■ **Instructions for the task**:
The lines to copy run from the one containing "Please trace the" to the last line of the entries; output those lines exactly and only them, without pictures.

■ **Provided records**:
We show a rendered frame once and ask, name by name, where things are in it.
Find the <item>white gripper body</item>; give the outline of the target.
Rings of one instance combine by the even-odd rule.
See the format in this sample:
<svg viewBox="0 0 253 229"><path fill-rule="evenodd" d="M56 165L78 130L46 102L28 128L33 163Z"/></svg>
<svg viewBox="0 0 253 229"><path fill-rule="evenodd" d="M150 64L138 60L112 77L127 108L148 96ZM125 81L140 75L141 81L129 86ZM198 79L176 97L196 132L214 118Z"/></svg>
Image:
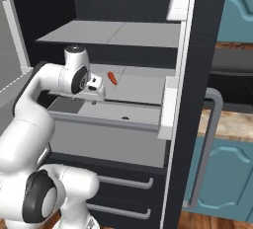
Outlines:
<svg viewBox="0 0 253 229"><path fill-rule="evenodd" d="M104 85L96 88L93 86L86 86L84 90L75 95L75 98L85 101L104 101L106 98L106 90Z"/></svg>

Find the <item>grey fridge drawer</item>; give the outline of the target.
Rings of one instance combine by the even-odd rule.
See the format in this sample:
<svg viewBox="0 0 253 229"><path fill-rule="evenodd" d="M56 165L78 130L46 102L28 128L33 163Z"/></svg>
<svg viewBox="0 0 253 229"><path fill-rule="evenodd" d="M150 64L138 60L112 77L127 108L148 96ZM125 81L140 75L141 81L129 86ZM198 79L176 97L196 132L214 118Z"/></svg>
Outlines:
<svg viewBox="0 0 253 229"><path fill-rule="evenodd" d="M51 140L55 152L164 166L166 142L157 138L158 108L58 98L49 110L56 125Z"/></svg>

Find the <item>grey fridge shelf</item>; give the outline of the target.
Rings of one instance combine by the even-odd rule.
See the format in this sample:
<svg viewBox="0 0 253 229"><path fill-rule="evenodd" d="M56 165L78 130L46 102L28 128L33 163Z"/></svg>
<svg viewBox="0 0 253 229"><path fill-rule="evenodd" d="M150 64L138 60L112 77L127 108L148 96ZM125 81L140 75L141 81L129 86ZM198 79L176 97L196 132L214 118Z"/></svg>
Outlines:
<svg viewBox="0 0 253 229"><path fill-rule="evenodd" d="M118 85L108 78L108 72L113 72ZM101 76L106 88L106 99L158 105L167 69L132 67L119 65L92 64L91 72Z"/></svg>
<svg viewBox="0 0 253 229"><path fill-rule="evenodd" d="M177 48L179 24L72 21L39 41Z"/></svg>

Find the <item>dark freezer drawer front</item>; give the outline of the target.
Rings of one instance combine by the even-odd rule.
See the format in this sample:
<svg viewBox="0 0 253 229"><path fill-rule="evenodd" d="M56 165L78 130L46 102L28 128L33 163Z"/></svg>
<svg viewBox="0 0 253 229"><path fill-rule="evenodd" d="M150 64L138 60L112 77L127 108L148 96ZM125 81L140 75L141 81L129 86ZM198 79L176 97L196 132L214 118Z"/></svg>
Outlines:
<svg viewBox="0 0 253 229"><path fill-rule="evenodd" d="M116 200L105 197L93 197L87 201L87 204L88 203L139 213L145 213L147 209L151 209L151 215L147 220L128 218L89 209L91 214L102 226L114 229L160 229L161 207L158 205L139 204L137 202Z"/></svg>
<svg viewBox="0 0 253 229"><path fill-rule="evenodd" d="M158 205L163 199L165 186L164 169L56 152L51 153L46 161L49 164L63 164L88 169L97 173L99 177L106 176L138 182L147 182L150 178L154 180L153 186L149 190L101 183L97 193L99 197L150 205Z"/></svg>

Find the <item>grey fridge door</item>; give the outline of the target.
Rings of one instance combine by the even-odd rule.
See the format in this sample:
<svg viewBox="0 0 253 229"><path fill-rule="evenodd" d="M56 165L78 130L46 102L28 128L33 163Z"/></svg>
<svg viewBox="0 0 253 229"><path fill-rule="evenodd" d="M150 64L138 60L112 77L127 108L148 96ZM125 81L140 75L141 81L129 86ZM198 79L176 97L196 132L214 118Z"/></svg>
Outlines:
<svg viewBox="0 0 253 229"><path fill-rule="evenodd" d="M13 119L14 101L32 70L14 0L0 0L0 134Z"/></svg>

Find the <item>dark fridge door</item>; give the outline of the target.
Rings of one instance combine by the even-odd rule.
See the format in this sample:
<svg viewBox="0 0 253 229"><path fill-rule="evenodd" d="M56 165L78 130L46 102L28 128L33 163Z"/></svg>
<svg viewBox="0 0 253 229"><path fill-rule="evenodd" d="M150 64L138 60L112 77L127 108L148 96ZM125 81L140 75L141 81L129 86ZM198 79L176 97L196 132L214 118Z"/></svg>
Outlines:
<svg viewBox="0 0 253 229"><path fill-rule="evenodd" d="M159 229L177 229L224 0L190 0Z"/></svg>

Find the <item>orange carrot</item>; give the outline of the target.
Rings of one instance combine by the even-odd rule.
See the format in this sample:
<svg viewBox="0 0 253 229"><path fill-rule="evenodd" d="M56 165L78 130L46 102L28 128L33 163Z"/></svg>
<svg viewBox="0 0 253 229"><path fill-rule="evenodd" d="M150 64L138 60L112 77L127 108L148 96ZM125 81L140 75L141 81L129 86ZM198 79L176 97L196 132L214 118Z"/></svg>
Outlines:
<svg viewBox="0 0 253 229"><path fill-rule="evenodd" d="M108 72L108 78L111 80L111 82L114 84L114 85L118 85L118 82L117 82L117 79L114 75L113 72Z"/></svg>

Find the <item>white door bin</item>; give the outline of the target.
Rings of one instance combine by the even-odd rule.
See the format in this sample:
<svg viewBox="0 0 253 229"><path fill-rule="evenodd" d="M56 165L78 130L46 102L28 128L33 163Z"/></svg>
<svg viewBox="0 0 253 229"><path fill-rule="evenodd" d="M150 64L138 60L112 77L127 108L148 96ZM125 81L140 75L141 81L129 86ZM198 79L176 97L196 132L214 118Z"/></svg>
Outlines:
<svg viewBox="0 0 253 229"><path fill-rule="evenodd" d="M187 19L189 0L170 0L167 21L185 21Z"/></svg>
<svg viewBox="0 0 253 229"><path fill-rule="evenodd" d="M165 78L161 110L158 121L157 138L170 140L174 124L175 108L178 94L178 79L167 76Z"/></svg>

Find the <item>teal base cupboard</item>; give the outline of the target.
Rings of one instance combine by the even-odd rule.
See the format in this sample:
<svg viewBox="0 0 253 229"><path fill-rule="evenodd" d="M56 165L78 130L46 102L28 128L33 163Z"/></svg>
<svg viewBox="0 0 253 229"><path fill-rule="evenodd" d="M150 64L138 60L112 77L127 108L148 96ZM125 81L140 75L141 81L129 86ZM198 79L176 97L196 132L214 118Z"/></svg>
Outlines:
<svg viewBox="0 0 253 229"><path fill-rule="evenodd" d="M253 222L253 143L215 139L190 212Z"/></svg>

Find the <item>teal wall cupboard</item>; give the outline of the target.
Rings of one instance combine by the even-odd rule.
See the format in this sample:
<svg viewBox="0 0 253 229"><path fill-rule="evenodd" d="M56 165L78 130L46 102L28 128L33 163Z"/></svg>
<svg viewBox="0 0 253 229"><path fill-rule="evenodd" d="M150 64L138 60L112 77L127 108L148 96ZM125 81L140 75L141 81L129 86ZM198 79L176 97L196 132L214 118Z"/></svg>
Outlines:
<svg viewBox="0 0 253 229"><path fill-rule="evenodd" d="M253 43L253 0L225 0L217 40Z"/></svg>

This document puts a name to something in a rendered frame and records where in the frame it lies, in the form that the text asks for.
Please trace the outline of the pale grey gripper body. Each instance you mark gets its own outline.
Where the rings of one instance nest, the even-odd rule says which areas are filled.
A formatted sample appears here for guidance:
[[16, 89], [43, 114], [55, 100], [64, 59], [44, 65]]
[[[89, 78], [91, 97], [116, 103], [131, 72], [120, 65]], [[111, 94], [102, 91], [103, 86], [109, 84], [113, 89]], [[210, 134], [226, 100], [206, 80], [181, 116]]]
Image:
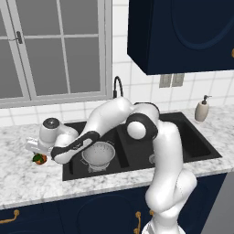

■ **Response to the exercise**:
Please trace the outline of the pale grey gripper body. Each instance you mark gets its own outline.
Where the rings of one instance nest, the even-odd rule says which areas are filled.
A formatted sample appears here for guidance:
[[16, 89], [43, 114], [55, 100], [64, 59], [44, 65]]
[[[89, 78], [91, 97], [116, 103], [131, 72], [120, 65]], [[111, 94], [102, 91], [103, 86], [109, 84], [113, 89]], [[210, 134], [226, 100], [206, 80], [181, 116]]]
Image:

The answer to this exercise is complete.